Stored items

- - -

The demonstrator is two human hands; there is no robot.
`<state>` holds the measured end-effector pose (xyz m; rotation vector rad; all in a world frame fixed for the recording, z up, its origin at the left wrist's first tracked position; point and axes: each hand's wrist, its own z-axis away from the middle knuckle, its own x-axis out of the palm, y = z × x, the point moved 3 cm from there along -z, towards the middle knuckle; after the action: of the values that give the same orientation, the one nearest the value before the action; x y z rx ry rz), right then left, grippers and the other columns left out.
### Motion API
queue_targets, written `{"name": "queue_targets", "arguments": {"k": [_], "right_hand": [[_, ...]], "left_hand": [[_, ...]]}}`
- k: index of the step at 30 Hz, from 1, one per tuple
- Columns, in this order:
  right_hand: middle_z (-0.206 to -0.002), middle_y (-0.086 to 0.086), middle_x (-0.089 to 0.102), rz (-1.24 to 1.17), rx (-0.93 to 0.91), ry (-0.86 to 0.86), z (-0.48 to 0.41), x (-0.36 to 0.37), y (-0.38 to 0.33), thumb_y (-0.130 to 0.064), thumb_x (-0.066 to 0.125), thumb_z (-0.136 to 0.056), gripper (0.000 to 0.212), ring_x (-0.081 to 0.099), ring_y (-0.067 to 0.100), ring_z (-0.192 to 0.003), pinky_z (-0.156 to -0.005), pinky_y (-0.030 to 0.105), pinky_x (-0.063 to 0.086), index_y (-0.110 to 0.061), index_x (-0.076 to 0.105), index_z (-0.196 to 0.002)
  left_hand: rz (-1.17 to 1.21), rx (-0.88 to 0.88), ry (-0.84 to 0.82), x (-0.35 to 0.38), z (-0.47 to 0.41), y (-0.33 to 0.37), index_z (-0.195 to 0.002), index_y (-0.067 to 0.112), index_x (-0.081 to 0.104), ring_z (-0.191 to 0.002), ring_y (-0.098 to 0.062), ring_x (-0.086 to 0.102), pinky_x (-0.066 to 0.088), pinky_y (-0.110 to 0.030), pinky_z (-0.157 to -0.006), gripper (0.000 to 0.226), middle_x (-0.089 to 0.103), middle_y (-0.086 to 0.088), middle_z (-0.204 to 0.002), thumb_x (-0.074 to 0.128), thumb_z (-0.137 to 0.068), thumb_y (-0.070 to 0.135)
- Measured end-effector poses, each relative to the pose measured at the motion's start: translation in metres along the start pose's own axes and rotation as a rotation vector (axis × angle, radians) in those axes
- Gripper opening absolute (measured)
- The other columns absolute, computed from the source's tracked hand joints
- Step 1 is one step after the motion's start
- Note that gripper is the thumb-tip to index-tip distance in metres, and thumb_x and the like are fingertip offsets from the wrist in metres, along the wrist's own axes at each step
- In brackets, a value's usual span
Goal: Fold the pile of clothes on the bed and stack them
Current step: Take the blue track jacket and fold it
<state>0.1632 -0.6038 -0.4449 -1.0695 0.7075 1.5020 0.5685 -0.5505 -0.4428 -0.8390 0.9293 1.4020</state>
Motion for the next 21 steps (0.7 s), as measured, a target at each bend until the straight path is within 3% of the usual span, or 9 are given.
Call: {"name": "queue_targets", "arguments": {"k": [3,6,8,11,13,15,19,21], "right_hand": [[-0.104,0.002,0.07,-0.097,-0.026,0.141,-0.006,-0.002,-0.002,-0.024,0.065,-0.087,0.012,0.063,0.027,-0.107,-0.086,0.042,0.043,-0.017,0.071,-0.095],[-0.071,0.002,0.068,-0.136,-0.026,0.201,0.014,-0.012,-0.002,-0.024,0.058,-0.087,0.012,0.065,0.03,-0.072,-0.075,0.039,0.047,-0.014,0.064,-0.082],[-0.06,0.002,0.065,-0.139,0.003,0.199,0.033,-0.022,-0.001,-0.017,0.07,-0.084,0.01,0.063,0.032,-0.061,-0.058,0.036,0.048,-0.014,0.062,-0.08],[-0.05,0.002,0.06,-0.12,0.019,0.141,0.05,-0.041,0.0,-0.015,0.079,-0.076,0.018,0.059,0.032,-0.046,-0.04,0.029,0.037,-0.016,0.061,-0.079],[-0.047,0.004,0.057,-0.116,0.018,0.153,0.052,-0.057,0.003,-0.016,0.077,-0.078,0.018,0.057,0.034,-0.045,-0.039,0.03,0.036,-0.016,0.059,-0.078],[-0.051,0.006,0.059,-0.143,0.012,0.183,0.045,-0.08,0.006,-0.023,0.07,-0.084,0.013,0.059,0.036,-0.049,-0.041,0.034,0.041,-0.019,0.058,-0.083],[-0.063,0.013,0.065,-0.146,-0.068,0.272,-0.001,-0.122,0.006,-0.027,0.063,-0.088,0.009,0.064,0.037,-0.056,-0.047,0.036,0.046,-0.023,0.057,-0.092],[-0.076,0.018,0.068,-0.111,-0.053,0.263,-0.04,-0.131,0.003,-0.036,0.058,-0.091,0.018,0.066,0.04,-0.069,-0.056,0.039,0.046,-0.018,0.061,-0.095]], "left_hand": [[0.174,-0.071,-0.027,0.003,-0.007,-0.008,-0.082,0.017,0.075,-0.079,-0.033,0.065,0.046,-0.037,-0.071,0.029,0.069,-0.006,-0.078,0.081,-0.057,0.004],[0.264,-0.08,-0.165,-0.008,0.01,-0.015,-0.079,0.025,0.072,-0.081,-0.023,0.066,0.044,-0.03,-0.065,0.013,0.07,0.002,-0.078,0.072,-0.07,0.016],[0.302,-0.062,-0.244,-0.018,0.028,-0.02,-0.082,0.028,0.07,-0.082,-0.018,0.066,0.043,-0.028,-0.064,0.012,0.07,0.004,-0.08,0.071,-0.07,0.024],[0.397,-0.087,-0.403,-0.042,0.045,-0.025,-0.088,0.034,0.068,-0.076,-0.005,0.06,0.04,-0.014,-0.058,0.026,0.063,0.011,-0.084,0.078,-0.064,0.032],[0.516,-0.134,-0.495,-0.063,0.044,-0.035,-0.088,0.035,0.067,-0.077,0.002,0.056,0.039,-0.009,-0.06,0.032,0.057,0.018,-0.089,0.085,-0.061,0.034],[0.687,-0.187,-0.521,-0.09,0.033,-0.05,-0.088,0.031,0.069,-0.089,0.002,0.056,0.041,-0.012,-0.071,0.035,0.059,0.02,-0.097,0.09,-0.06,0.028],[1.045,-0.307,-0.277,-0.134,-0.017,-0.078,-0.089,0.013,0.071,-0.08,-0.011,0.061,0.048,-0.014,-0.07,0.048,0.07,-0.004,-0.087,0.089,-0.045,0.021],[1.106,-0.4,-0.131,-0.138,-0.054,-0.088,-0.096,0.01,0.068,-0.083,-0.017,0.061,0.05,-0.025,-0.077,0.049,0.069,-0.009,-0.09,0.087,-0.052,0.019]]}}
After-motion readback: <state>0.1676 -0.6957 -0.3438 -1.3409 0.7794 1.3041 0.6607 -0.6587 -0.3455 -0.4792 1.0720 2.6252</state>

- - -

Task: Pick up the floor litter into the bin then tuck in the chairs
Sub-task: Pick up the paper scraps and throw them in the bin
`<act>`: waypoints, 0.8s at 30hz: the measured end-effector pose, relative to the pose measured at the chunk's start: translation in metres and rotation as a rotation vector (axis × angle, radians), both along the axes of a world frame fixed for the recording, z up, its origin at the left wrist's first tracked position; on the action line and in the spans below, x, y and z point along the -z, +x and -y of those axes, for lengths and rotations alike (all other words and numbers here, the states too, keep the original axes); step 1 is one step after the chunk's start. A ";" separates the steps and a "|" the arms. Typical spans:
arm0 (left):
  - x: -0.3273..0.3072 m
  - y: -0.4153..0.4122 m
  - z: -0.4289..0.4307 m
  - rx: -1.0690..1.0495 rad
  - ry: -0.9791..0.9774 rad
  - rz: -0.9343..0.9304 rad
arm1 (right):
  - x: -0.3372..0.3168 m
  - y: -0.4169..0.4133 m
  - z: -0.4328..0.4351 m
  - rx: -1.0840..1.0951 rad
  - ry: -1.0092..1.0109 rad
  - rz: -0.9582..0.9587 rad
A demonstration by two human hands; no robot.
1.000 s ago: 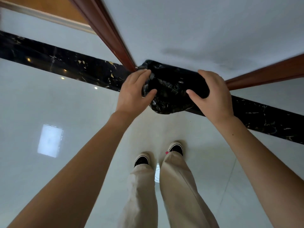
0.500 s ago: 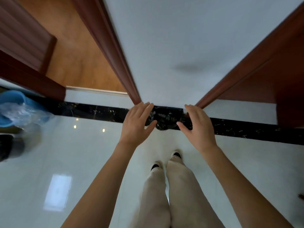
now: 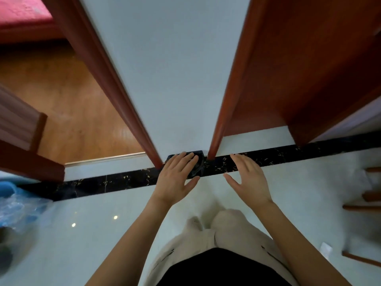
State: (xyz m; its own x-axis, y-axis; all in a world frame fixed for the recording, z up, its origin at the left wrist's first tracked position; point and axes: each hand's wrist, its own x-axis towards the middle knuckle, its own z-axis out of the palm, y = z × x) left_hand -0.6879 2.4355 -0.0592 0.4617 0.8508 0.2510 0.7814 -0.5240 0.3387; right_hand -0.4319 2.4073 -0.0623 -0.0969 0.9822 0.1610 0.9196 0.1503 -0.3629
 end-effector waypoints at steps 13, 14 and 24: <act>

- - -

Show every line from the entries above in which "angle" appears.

## Answer space
- Measured end-effector poses, each relative to the pose measured at the motion's start: translation in metres along the start pose's own axes and rotation as a rotation vector (axis × angle, radians) in those axes
`<act>`: waypoints, 0.8s at 30hz: the measured end-effector pose, relative to the pose measured at the chunk's start: translation in metres and rotation as a rotation vector (axis × angle, radians), both along the axes of a world frame fixed for the recording, z up, its origin at the left wrist's first tracked position; on the action line and in the spans below, x, y and z point along the -z, +x and -y of those axes, for lengths and rotations alike (all other words and numbers here, the states too, keep the original axes); step 1 is one step after the chunk's start. A ";" separates the steps and a "|" the arms. Typical spans:

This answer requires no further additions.